:: EXERCISE GOAL ::
Go through the listing below. Copy each line that has the string "labels".

:: INPUT RECORDS ::
== == ==
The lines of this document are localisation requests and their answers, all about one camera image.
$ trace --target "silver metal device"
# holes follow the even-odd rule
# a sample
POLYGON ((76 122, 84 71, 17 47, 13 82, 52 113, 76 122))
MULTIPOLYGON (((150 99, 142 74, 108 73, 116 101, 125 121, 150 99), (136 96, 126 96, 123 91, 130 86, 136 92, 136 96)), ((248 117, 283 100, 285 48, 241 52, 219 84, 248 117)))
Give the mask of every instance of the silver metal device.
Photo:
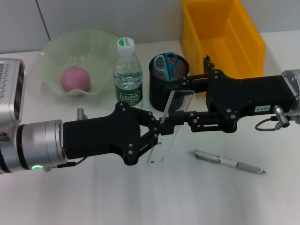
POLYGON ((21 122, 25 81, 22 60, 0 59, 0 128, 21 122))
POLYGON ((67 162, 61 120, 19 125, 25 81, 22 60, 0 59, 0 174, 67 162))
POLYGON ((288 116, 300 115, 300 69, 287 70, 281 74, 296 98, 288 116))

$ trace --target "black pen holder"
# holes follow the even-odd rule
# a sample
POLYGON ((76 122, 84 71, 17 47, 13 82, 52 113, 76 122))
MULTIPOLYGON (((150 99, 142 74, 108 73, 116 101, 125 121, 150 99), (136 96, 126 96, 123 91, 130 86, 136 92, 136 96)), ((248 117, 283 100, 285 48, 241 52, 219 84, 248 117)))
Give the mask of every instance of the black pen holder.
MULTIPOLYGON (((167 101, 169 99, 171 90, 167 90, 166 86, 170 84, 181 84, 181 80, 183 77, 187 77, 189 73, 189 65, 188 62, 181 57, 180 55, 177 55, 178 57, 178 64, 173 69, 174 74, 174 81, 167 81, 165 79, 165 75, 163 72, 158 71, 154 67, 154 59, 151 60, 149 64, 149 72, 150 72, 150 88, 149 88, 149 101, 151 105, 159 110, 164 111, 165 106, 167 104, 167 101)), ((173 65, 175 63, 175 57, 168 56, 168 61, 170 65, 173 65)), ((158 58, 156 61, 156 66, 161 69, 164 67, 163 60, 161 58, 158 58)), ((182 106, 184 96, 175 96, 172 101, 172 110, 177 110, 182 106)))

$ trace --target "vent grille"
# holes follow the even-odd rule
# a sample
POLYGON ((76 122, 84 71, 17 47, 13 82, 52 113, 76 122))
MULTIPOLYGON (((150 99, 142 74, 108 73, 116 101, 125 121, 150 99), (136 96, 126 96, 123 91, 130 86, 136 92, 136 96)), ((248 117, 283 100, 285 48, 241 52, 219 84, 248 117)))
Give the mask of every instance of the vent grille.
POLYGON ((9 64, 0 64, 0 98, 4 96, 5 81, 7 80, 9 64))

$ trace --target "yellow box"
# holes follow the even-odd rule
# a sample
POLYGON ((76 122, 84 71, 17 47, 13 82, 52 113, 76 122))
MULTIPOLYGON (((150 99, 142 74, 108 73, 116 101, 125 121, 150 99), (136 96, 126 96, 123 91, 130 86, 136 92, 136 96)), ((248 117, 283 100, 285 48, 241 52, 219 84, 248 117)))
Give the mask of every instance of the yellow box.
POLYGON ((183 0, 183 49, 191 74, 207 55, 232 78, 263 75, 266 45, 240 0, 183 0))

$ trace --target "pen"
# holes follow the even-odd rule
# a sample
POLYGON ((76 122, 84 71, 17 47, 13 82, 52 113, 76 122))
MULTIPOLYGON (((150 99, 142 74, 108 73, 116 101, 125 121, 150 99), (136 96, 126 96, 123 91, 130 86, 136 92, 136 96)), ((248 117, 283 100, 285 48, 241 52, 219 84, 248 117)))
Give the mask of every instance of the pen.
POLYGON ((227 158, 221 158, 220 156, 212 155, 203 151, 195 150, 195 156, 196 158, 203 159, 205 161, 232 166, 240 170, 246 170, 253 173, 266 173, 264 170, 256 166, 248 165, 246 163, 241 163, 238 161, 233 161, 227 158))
== == ==
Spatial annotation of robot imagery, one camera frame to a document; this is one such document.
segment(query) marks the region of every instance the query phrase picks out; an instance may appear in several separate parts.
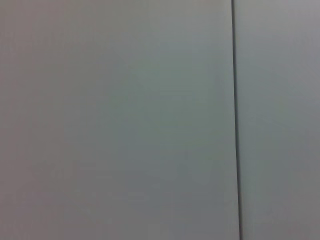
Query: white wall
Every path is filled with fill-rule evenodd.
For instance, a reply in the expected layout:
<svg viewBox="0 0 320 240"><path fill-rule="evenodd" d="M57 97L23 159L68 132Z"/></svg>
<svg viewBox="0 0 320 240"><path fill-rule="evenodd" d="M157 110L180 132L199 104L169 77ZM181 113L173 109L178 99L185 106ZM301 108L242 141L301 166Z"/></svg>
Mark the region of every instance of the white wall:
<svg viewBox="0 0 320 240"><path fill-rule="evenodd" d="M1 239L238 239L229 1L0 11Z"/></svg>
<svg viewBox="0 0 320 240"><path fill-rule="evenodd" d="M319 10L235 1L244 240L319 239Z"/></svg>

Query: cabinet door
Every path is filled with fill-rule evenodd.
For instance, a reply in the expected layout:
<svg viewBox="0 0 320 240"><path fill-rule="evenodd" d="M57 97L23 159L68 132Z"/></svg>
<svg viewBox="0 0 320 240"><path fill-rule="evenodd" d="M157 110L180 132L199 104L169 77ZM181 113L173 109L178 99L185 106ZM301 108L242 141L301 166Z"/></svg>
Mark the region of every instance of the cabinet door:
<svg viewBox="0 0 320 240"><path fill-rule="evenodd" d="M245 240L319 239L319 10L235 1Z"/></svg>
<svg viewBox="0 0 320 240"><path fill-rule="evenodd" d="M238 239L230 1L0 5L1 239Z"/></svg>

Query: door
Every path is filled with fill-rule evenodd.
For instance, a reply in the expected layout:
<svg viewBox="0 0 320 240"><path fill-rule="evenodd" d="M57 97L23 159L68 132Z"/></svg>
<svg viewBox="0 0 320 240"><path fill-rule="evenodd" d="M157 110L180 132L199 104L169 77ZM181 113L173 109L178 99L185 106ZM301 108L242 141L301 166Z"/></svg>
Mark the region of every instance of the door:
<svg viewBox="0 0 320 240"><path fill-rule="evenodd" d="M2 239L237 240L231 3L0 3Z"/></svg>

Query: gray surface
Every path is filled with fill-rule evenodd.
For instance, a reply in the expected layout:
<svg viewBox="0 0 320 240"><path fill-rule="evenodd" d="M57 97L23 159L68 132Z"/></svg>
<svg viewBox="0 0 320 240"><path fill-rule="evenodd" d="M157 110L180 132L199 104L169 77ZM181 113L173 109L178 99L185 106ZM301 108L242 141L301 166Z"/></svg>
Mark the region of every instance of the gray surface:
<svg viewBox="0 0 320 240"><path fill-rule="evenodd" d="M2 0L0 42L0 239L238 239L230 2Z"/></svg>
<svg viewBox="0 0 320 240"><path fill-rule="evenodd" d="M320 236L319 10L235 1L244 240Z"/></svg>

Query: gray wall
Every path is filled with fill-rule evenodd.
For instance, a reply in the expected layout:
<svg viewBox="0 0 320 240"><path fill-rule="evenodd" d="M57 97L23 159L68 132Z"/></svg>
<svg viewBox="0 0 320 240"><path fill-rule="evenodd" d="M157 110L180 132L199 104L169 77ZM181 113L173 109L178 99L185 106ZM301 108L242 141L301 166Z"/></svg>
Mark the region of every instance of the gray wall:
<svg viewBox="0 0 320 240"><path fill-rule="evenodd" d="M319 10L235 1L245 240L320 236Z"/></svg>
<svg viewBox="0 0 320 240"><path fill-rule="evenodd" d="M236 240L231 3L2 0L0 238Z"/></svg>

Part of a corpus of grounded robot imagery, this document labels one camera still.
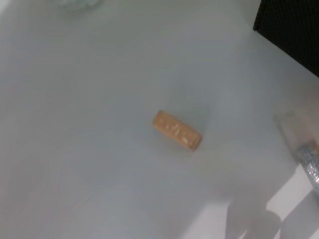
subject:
== == ==
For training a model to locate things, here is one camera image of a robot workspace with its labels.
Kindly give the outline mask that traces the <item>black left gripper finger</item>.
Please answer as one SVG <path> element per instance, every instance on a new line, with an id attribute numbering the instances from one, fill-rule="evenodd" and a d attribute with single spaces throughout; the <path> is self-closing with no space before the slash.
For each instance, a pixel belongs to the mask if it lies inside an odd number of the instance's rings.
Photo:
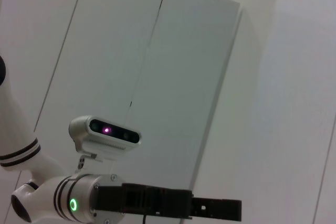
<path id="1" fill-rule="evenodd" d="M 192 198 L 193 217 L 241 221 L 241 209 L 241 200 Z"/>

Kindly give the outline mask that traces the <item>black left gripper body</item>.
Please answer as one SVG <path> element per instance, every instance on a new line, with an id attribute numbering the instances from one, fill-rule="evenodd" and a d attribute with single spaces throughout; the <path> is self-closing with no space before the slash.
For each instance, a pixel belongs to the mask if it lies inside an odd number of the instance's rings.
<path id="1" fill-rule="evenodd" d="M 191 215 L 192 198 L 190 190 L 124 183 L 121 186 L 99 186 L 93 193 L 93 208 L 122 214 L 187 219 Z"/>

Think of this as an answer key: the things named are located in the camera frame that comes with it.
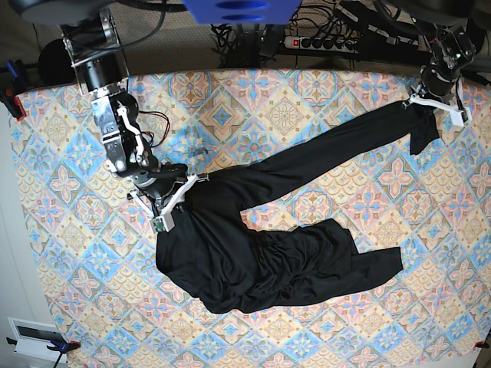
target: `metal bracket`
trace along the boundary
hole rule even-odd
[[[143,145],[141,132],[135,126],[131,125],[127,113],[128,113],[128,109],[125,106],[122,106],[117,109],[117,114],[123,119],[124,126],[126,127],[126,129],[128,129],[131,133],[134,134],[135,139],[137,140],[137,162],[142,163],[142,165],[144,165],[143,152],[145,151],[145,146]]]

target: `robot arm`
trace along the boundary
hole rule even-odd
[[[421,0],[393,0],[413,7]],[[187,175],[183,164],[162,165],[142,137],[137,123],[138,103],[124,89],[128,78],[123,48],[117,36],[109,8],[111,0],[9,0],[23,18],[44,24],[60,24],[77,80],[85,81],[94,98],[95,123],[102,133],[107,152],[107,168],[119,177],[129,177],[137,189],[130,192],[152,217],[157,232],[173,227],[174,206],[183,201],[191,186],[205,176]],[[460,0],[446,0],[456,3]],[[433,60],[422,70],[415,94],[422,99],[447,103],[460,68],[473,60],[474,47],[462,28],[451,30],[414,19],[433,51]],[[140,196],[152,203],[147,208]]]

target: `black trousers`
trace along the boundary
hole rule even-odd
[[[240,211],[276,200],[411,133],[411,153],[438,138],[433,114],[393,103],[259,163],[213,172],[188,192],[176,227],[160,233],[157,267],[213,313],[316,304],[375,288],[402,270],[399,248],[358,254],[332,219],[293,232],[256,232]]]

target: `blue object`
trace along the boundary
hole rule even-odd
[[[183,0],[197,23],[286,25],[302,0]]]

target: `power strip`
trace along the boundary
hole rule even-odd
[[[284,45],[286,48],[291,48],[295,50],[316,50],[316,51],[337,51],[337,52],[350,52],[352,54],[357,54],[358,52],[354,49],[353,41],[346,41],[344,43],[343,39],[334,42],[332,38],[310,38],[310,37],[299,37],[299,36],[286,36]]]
== == ==
:: TASK OUTPUT ::
Part of a corpus of grounded robot imagery, this document labels one camera still.
For training a model to locate things, here is one camera image of a robot workspace with its labels.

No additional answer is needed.